As usual, on the table by the glass entrance doors, there was a muddle of hymn books and pamphlets, the majority advertising services that had taken place the previous week. A lingering trace of incense mixed with the smell of orange squash, which came from an industrial-sized bottle stored in the corner – presumably kept for Sunday school. The pews were sensible but someone, or several people, had embroidered kneelers that were a riot of colour and pattern. I often wondered who they were, the anonymous needlewomen, and what had driven them to harness the reds, blues, circles and swirls. Relief from a drab existence? A sense of order in transferring the symbols of an old and powerful legend on to canvas?

St Benedicta’s was not my church, and I was not even religious, but I was drawn to it, not only when I was troubled but when I was happy too. Here it was possible to slip out from under the skin of oneself, breathe in and relish a second or two of being no one in particular.

I walked down the central aisle and turned left into the tiny Lady Chapel where a statue of the Madonna with an unusually deep blue cloak had been placed beside the altar. She was a rough, crude creation, but oddly touching. Her too-pink plaster hands were raised in blessing over a circular candle-stand in which a solitary candle burned. A madonna with a special dedication to the victims of violence, those plaster hands embraced the maimed and wounded in Ireland and Rwanda, the lost souls of South America and those we know nothing about, and reminded us that she was the mother of all mothers, whose duty was to protect and tend.

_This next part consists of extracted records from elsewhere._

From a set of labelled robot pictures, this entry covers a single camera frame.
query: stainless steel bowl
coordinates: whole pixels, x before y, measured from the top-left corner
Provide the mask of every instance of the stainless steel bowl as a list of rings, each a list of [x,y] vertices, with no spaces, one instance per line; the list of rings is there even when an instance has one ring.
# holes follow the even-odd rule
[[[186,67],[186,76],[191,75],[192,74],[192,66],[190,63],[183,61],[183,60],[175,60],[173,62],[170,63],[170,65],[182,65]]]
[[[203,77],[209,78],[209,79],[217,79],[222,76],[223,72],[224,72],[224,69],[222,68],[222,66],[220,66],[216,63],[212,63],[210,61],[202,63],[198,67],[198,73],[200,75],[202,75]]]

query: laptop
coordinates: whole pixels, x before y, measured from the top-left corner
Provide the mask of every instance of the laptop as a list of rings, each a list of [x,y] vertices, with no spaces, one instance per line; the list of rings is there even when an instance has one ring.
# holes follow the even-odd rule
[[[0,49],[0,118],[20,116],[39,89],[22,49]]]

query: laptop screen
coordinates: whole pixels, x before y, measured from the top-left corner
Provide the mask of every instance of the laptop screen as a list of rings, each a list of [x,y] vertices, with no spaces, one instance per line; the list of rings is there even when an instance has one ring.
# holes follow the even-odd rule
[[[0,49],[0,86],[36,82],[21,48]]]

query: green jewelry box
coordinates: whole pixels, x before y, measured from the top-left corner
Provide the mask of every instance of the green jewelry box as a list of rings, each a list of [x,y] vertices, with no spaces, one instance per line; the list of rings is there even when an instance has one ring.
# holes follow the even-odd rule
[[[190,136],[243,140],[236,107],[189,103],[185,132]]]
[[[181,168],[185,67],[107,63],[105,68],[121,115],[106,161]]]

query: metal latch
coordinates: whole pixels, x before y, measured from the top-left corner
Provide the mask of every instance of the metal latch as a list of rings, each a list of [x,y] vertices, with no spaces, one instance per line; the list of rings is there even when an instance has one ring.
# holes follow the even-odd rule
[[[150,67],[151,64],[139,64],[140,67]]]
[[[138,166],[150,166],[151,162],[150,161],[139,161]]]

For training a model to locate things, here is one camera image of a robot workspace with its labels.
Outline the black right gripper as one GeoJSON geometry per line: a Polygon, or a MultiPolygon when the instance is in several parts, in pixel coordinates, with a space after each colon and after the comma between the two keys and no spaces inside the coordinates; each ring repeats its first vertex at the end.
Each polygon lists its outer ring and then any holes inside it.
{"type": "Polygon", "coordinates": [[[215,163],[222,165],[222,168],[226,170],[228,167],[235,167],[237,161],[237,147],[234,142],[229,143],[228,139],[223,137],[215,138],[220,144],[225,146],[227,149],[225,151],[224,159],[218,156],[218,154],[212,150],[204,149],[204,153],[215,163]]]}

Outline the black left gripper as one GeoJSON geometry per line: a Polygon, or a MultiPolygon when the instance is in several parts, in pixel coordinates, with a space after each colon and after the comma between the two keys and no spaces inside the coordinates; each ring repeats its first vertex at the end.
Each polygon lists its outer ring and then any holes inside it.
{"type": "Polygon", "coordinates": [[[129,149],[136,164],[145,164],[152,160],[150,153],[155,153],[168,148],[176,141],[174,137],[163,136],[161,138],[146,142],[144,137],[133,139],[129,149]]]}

Sometimes I sat in front of her and experienced the content and peace of a settled woman. But at other times I wondered if being settled and peaceful had been bought at the price of smugness.

Fresh candles were stacked on a tray nearby. I dropped a couple of pounds into the box and extracted three from the pile. One for the children and Nathan, one for Ianthe, one to keep the house – our house - warm, filled, and our place of our refuge.

I picked up my book bag, had a second thought, put it down again and hunted in my purse for another pound. The fourth candle was for the erring minister’s wife, and my dulled conscience.